PROVIDED ENTRIES:
□ □ □ □ □ □ □
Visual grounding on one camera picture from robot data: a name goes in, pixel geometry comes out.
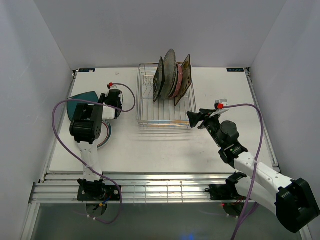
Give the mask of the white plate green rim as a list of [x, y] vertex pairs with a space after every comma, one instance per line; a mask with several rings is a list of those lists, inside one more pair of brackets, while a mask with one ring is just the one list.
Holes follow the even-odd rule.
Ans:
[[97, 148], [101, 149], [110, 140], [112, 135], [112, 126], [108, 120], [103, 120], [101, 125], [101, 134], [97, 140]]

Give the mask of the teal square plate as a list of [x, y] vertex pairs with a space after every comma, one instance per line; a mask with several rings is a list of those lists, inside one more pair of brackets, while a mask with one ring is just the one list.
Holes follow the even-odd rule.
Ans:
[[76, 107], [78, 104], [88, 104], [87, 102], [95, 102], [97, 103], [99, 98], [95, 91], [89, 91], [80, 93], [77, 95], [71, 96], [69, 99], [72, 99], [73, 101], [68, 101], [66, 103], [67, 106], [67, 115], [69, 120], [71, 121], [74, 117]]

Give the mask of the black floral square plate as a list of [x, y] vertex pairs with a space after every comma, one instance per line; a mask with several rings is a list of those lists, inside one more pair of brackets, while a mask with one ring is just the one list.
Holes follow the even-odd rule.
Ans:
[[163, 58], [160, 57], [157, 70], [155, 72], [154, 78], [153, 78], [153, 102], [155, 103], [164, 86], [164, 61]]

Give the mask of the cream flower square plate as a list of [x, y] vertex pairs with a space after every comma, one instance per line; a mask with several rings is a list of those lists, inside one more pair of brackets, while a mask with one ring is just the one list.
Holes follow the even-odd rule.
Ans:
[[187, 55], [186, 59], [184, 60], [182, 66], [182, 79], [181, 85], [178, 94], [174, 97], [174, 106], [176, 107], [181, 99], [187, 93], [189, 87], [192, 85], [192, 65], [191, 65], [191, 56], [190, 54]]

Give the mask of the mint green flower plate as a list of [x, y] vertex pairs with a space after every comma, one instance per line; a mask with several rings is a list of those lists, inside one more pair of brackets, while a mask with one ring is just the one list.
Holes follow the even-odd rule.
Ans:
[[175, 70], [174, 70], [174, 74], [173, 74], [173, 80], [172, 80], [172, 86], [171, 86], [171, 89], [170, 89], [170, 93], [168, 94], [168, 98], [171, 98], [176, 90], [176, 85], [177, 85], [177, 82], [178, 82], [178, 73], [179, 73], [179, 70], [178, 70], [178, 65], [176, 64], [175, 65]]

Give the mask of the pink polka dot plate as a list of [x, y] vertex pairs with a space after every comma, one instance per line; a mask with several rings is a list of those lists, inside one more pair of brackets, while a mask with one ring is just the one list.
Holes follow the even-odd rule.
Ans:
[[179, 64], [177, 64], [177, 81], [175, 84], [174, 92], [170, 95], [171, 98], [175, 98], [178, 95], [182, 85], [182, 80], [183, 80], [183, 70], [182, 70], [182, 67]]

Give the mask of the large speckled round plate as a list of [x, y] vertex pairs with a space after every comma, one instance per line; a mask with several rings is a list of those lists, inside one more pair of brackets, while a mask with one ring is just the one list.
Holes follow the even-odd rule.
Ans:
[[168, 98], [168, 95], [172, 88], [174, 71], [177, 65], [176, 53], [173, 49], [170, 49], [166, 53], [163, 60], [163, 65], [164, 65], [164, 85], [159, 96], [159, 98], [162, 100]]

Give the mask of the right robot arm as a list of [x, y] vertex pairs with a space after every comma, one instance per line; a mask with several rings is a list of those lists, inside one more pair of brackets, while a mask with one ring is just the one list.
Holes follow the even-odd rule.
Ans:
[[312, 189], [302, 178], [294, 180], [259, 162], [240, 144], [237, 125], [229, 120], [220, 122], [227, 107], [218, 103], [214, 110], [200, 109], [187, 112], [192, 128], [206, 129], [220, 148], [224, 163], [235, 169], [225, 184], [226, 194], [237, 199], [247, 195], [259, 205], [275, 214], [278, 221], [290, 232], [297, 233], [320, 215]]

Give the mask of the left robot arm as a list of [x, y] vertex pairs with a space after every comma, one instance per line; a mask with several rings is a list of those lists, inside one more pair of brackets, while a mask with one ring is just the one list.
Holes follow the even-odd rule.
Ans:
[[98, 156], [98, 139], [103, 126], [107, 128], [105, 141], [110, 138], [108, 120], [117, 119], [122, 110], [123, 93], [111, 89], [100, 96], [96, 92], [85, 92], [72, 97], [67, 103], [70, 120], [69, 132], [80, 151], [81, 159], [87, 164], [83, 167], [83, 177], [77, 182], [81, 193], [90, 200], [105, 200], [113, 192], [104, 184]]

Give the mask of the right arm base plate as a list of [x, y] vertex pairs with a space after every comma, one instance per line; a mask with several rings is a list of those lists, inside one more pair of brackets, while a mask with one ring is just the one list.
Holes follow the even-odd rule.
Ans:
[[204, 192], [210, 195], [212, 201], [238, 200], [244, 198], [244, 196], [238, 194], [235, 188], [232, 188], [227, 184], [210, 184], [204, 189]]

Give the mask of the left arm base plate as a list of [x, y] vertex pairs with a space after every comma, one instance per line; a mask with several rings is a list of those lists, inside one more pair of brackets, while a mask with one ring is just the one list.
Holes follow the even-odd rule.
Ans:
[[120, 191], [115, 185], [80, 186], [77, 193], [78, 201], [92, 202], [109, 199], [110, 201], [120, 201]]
□ □ □ □ □ □ □
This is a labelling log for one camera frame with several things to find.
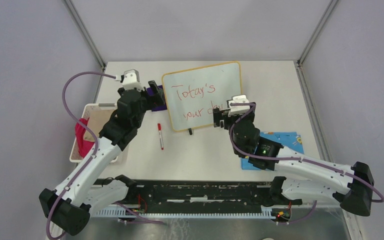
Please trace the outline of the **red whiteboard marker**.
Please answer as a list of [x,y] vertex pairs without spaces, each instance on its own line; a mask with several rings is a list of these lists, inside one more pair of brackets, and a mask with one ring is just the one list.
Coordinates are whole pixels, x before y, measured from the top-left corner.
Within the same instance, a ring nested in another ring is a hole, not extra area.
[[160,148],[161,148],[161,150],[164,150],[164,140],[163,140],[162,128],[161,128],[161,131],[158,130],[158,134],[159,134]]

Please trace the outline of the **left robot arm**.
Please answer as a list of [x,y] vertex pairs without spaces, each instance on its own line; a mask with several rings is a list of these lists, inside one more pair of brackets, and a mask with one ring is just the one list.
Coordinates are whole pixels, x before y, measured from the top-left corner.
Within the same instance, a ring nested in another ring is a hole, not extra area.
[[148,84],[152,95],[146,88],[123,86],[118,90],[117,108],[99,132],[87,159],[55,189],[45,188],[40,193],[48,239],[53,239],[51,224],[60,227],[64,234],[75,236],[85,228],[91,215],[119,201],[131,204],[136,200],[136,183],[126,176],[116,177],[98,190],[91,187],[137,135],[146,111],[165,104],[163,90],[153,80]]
□ □ □ □ □ □ □
If a line in the records above contains "trace", copy that line.

Please trace the outline of the **red whiteboard marker**.
Please trace the outline of the **left robot arm**.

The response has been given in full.